JINX-0164 is a previously undocumented threat actor uncovered by Wiz researchers (Shira Ayal and team) targeting cryptocurrency organizations. The campaign uses *recruitment-themed lures*: fake recruiters reach out via LinkedIn or similar platforms, pitch a role, and get the target to execute what looks like a technical interview challenge. That challenge is the malware.

The payload is custom macOS malware — not an off-the-shelf RAT (remote access trojan). Built specifically for this campaign and this target demographic: crypto developers who run Mac. Attackers clearly understand their victims' tech stack.

The key differentiator: the campaign explicitly targets CI/CD infrastructure (continuous integration/deployment pipelines — where code gets built, tested, and shipped to production). That's not a generic backdoor play. That's surgical access to the most sensitive layer of a crypto org's stack.

Why it matters

Fake recruiter lures aren't new. Lazarus Group (a North Korea-linked APT (state-sponsored hacker group)) has run *Operation Dream Job* for years with the same pattern. A new actor — JINX-0164 — adopting the same playbook confirms the technique converts. The difference here is the macOS-native payload and the explicit CI/CD targeting.

Most mid-size crypto teams have pipelines with direct wallet access for smart contract deployment automation. Compromise CI/CD and you don't steal one wallet — you steal the wallet factory. Signing keys, hot wallet credentials, deployment scripts: all of it lives in that pipeline.
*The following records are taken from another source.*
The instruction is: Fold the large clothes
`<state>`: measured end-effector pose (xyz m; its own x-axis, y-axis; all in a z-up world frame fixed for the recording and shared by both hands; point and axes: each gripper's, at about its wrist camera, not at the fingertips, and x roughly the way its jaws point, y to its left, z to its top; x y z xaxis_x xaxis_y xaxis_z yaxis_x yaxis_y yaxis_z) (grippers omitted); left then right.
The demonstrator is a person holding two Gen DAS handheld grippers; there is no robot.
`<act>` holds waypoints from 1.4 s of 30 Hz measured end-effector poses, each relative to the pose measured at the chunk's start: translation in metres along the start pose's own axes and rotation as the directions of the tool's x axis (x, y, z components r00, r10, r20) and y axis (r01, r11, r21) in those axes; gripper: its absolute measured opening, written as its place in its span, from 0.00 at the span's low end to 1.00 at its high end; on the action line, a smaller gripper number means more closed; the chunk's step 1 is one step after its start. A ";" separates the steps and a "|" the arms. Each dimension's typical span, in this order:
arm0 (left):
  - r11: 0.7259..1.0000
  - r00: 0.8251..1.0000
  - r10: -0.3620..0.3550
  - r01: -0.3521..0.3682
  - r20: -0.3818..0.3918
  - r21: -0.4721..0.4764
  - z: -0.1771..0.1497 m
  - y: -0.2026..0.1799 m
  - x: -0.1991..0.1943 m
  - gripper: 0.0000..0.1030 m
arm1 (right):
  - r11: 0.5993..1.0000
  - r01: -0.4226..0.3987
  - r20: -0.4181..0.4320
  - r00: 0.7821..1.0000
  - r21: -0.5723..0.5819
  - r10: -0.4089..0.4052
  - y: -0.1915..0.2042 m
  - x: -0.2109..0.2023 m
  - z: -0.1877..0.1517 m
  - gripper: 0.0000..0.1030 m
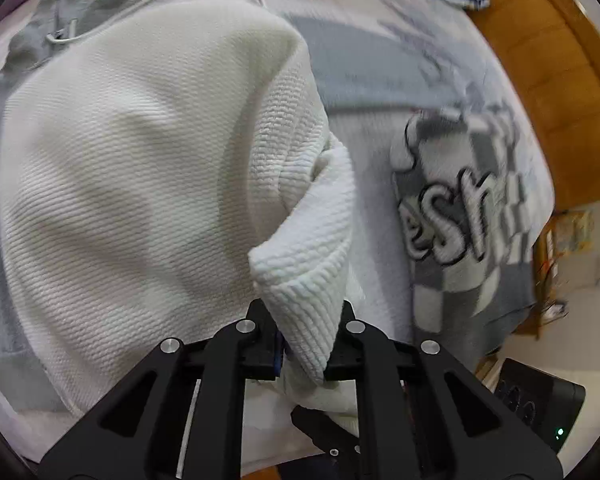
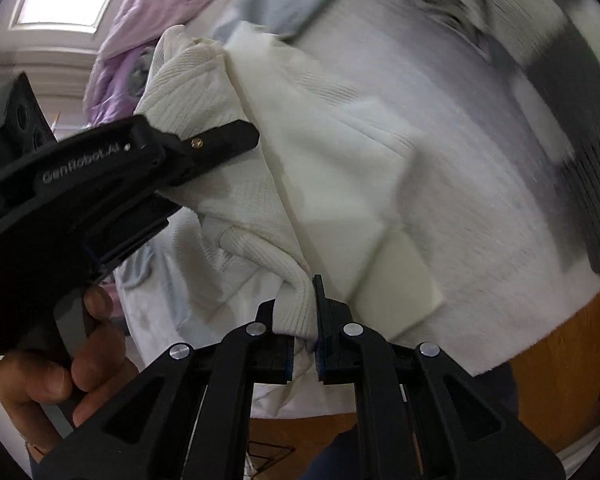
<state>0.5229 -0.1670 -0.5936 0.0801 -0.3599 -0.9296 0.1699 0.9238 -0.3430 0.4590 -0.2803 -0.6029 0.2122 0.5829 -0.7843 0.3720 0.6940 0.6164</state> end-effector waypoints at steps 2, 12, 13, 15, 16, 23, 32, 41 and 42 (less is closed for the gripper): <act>1.000 1.000 0.013 -0.013 -0.015 0.013 0.002 -0.003 0.012 0.14 | 0.999 -0.009 -0.002 1.000 0.044 0.010 -0.007 0.005 0.000 0.07; 0.971 0.983 -0.178 0.184 0.050 -0.153 -0.007 0.022 -0.023 0.82 | 0.992 0.076 -0.073 0.995 0.097 -0.069 -0.027 0.004 -0.003 0.24; 0.968 0.982 -0.171 0.183 0.084 -0.170 -0.012 0.034 -0.036 0.83 | 0.992 0.103 -0.089 0.991 0.067 -0.096 -0.023 -0.002 -0.002 0.24; 0.957 0.983 -0.108 0.143 0.146 -0.252 -0.026 0.066 -0.058 0.86 | 0.988 0.155 -0.112 0.982 -0.006 -0.155 -0.012 -0.017 0.002 0.24; 0.944 0.983 -0.087 0.134 0.164 -0.301 -0.034 0.085 -0.065 0.86 | 0.980 0.197 -0.111 0.973 -0.042 -0.200 -0.005 -0.023 0.010 0.24; 0.828 0.989 0.073 0.013 0.131 -0.560 -0.090 0.183 -0.070 0.86 | 0.884 0.181 0.061 0.983 -0.431 -0.172 0.112 -0.065 0.055 0.13; 0.836 0.998 0.035 -0.005 0.044 -0.548 -0.112 0.176 -0.031 0.86 | 0.770 0.276 0.080 0.956 -0.576 -0.283 0.182 0.071 0.159 0.00; 0.793 0.997 -0.048 0.072 0.056 -0.605 -0.119 0.185 -0.015 0.86 | 0.848 0.248 -0.011 0.958 -0.469 -0.286 0.155 0.092 0.187 0.00; 0.785 0.996 -0.059 0.085 0.063 -0.613 -0.125 0.190 -0.020 0.86 | 0.840 0.256 -0.001 0.956 -0.479 -0.292 0.156 0.085 0.183 0.00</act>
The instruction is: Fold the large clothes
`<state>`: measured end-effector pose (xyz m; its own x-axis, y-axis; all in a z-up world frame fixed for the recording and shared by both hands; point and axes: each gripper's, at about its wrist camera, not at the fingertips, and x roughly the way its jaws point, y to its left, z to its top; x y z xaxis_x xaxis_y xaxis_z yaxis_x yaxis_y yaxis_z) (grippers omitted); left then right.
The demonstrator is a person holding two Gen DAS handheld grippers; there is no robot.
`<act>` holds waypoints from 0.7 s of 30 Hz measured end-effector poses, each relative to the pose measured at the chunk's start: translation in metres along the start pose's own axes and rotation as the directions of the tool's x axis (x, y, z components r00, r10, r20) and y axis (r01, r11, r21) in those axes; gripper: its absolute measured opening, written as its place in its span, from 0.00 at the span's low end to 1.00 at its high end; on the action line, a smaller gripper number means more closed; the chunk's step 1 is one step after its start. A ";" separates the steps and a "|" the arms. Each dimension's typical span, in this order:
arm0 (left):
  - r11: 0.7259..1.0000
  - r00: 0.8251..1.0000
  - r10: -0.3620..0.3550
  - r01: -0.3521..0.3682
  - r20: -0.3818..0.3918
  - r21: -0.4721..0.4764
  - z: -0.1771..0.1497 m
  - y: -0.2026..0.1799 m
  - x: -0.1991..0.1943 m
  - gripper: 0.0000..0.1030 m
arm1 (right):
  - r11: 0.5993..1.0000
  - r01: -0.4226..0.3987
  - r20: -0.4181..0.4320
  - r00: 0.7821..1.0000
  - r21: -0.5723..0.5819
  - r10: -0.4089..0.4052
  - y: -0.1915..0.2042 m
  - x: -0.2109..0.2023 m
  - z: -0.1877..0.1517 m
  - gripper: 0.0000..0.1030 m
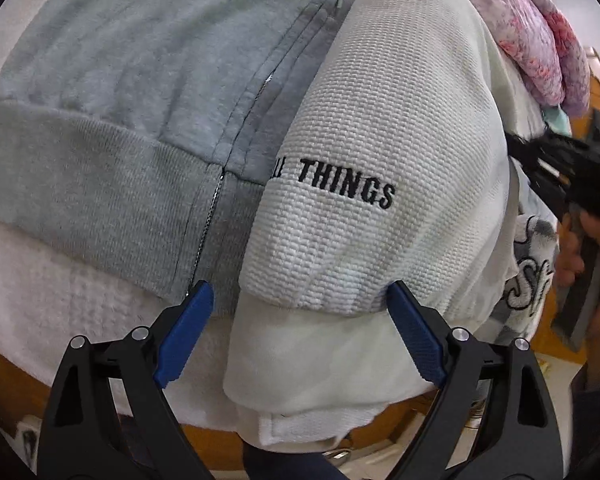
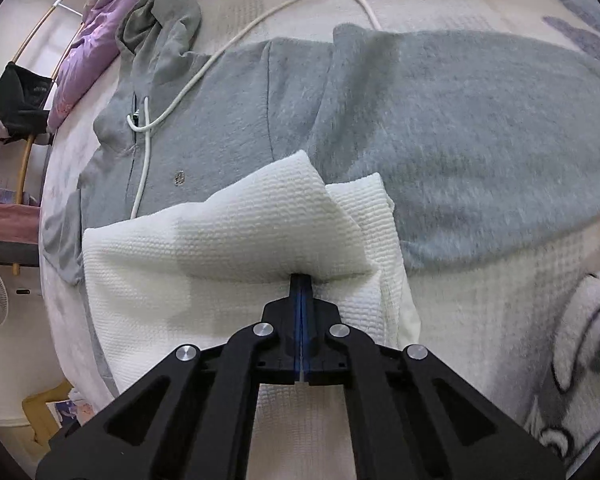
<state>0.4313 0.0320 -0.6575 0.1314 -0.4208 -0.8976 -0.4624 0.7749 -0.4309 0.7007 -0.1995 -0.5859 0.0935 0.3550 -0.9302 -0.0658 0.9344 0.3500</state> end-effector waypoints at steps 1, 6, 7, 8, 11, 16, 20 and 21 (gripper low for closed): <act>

The macOS-specific malware also matters culturally. Crypto dev teams run Mac-heavy. Attackers know this. The assumption that "serious malware is a Windows problem" is exactly what JINX-0164 is exploiting.

What to do

• Developers: never run recruiter-provided code on your work machine. Clone-and-run "take-home challenges" are the oldest trick in this playbook. Use an isolated VM or refuse.
• Security teams / SOC (security operations center — the team monitoring threats in real time): audit CI/CD access controls immediately. Who has write access, what secrets are exposed as env vars, what runners touch wallets or signing keys.
• Enable MFA on all CI/CD accounts (GitHub Actions, GitLab CI, CircleCI, Jenkins).
• Review runner logs for unexpected outbound connections or anomalous process spawning.
• Deploy EDR (endpoint detection and response — next-gen AV with behavioral analysis) with macOS coverage across your full engineering fleet, not just Windows endpoints.

Wiz published fresh IOC (technical indicators that fingerprint the attack) data alongside the report. Search your logs against those indicators before JINX-0164 rotates infrastructure — which they will, now that they're named.